Problem requirements
Go through the data below and return each line where the string "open" appears.

---------- Given material ----------

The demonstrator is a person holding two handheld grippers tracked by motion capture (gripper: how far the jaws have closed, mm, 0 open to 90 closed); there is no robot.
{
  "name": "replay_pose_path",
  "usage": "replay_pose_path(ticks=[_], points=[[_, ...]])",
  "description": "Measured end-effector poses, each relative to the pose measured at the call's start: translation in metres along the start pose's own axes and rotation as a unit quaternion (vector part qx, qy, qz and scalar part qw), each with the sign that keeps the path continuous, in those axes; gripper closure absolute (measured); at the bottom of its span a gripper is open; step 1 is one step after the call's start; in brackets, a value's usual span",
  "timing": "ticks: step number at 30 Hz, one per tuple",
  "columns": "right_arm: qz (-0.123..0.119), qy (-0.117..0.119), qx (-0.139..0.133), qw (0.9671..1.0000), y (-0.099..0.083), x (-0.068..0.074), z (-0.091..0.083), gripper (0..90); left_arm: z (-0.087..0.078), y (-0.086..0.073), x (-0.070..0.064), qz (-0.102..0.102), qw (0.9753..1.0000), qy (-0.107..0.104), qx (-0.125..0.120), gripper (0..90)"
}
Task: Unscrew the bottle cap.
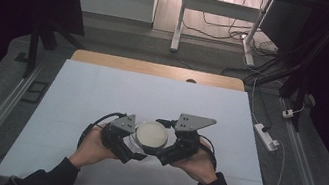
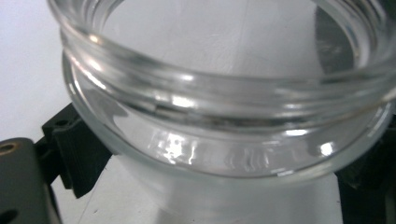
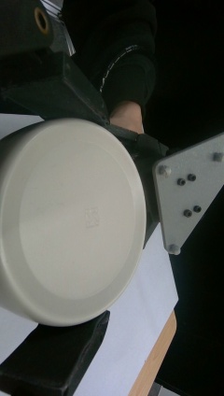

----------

Exercise output
The demonstrator is a person holding two handheld grippers tracked by motion capture (gripper: how far the jaws have closed, mm, 0 open to 90 closed); there is no robot.
  "description": "Measured end-effector poses, each relative to the pose measured at the call's start: translation in metres along the start pose's own axes and rotation as a unit quaternion (vector part qx, qy, qz and scalar part qw), each with the sign that keeps the path continuous, in those axes; gripper closure absolute (measured); at the bottom of its span a gripper is open; step 1 is one step after the call's start; in brackets, a value's usual span",

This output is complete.